_PROBLEM DESCRIPTION_
Filter the entries for the word "camera". Copy each line that has it.

(STORED DATA begins)

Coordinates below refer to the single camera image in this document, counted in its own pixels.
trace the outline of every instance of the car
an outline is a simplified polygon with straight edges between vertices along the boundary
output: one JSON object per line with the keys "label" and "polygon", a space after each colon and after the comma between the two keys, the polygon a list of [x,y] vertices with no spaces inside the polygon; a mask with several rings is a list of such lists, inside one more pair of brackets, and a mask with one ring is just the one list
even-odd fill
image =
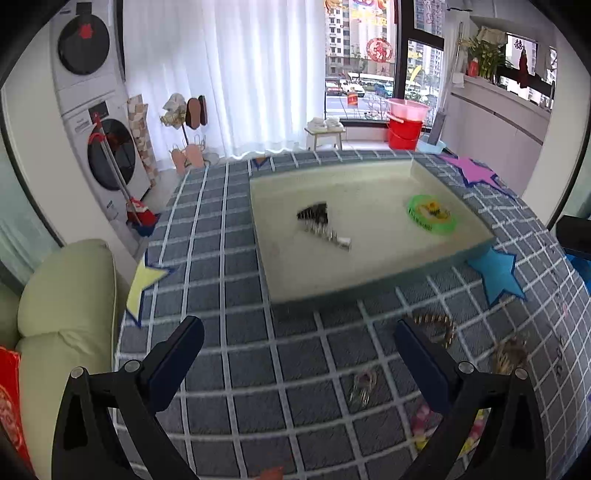
{"label": "car", "polygon": [[391,85],[383,85],[382,83],[376,83],[374,86],[374,92],[379,97],[392,98],[394,88]]}
{"label": "car", "polygon": [[325,82],[326,95],[341,95],[343,92],[336,83]]}
{"label": "car", "polygon": [[342,90],[344,94],[357,93],[357,96],[363,98],[365,96],[365,89],[358,83],[343,83]]}

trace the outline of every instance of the stacked washing machine
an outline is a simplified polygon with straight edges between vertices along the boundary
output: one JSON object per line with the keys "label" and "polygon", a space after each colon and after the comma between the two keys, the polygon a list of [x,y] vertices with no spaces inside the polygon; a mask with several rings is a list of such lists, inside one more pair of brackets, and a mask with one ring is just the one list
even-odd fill
{"label": "stacked washing machine", "polygon": [[52,63],[61,117],[90,188],[131,254],[139,237],[126,226],[123,193],[98,143],[89,145],[98,112],[132,197],[150,188],[129,131],[127,92],[119,68],[113,0],[71,1],[51,21]]}

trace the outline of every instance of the slipper
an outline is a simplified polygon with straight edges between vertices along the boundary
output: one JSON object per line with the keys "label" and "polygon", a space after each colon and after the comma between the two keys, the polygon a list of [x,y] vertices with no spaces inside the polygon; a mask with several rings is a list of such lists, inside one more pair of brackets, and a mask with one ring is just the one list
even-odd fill
{"label": "slipper", "polygon": [[184,164],[187,161],[185,154],[178,148],[172,150],[171,155],[173,157],[174,167],[177,169],[177,173],[183,175],[185,172]]}
{"label": "slipper", "polygon": [[195,168],[202,168],[205,163],[203,162],[203,154],[201,153],[201,146],[191,143],[187,145],[184,152],[185,156],[191,162],[191,165]]}
{"label": "slipper", "polygon": [[196,98],[190,98],[187,102],[185,123],[191,130],[195,130],[201,125],[201,103]]}
{"label": "slipper", "polygon": [[207,104],[205,103],[205,95],[199,95],[198,100],[201,105],[201,124],[207,125]]}

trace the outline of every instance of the purple star
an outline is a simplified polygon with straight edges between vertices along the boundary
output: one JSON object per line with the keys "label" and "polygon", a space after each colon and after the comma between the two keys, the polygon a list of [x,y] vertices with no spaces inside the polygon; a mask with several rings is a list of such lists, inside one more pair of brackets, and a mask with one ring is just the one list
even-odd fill
{"label": "purple star", "polygon": [[454,158],[447,155],[440,155],[440,158],[460,169],[460,173],[464,178],[464,184],[466,184],[466,187],[472,187],[477,183],[486,183],[495,190],[498,190],[499,192],[511,197],[511,195],[504,191],[495,181],[497,174],[491,169],[476,165],[468,157]]}

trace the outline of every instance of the mop
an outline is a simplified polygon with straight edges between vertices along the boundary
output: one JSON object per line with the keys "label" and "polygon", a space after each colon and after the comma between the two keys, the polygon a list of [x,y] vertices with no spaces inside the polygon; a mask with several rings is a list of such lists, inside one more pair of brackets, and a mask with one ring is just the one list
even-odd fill
{"label": "mop", "polygon": [[119,186],[119,189],[125,198],[128,216],[131,217],[130,220],[132,222],[132,226],[140,236],[150,236],[154,231],[156,223],[158,222],[158,217],[154,215],[142,202],[133,198],[129,194],[129,190],[125,184],[125,179],[121,174],[119,166],[117,165],[117,161],[113,156],[113,151],[111,150],[109,142],[107,141],[105,130],[103,129],[98,112],[93,114],[92,121],[96,125],[98,132],[94,132],[90,136],[88,143],[92,144],[95,141],[100,142],[100,147],[103,151],[103,154],[105,155],[105,158],[107,159],[111,173],[115,177],[117,185]]}

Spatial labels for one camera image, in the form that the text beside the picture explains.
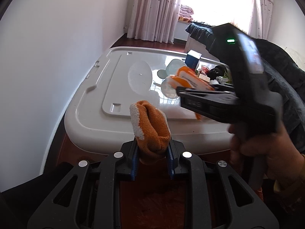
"curtain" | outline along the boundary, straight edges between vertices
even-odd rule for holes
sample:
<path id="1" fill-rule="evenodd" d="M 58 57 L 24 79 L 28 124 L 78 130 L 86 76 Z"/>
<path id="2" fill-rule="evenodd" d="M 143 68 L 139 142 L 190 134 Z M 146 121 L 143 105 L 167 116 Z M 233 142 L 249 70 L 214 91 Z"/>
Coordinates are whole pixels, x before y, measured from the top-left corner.
<path id="1" fill-rule="evenodd" d="M 237 0 L 234 8 L 232 24 L 245 33 L 249 33 L 253 19 L 254 0 Z"/>
<path id="2" fill-rule="evenodd" d="M 267 39 L 272 17 L 273 0 L 256 0 L 257 34 L 256 38 Z"/>
<path id="3" fill-rule="evenodd" d="M 134 0 L 127 38 L 173 43 L 181 0 Z"/>

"white plastic storage box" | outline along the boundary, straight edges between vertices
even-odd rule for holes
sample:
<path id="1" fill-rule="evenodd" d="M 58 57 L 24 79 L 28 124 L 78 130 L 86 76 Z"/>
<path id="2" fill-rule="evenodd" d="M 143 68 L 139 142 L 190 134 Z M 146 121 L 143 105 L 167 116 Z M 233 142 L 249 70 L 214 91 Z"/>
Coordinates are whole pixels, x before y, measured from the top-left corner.
<path id="1" fill-rule="evenodd" d="M 204 154 L 228 149 L 227 124 L 198 121 L 194 112 L 181 108 L 180 98 L 165 97 L 159 69 L 186 54 L 149 48 L 116 47 L 103 54 L 82 82 L 68 106 L 65 127 L 79 148 L 110 154 L 134 138 L 129 106 L 147 100 L 167 116 L 172 138 L 188 151 Z M 202 58 L 210 68 L 219 62 Z"/>

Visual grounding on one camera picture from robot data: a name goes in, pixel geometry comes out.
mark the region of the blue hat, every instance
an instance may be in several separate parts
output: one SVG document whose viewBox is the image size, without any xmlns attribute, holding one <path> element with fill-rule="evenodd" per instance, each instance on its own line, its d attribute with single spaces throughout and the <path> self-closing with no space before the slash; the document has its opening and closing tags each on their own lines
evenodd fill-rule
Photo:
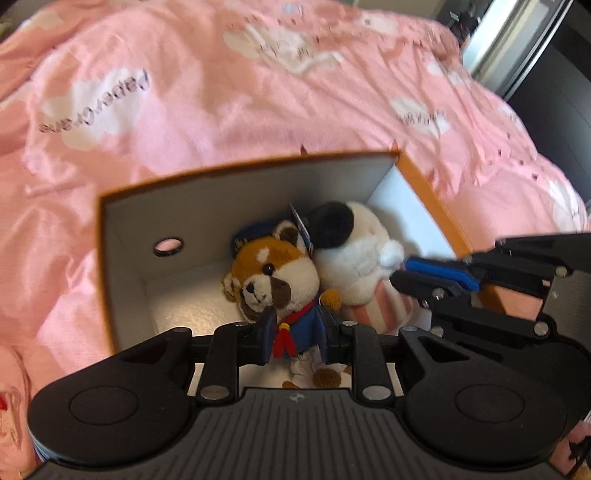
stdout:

(STORED DATA ends)

_WRITTEN SOLUTION_
Coordinates below refer to the single camera image in this document, counted in its own pixels.
Spatial labels for one camera image, in the form that the text beside the picture explains.
Visual grounding on one camera picture from robot data: a name goes in, pixel geometry comes out.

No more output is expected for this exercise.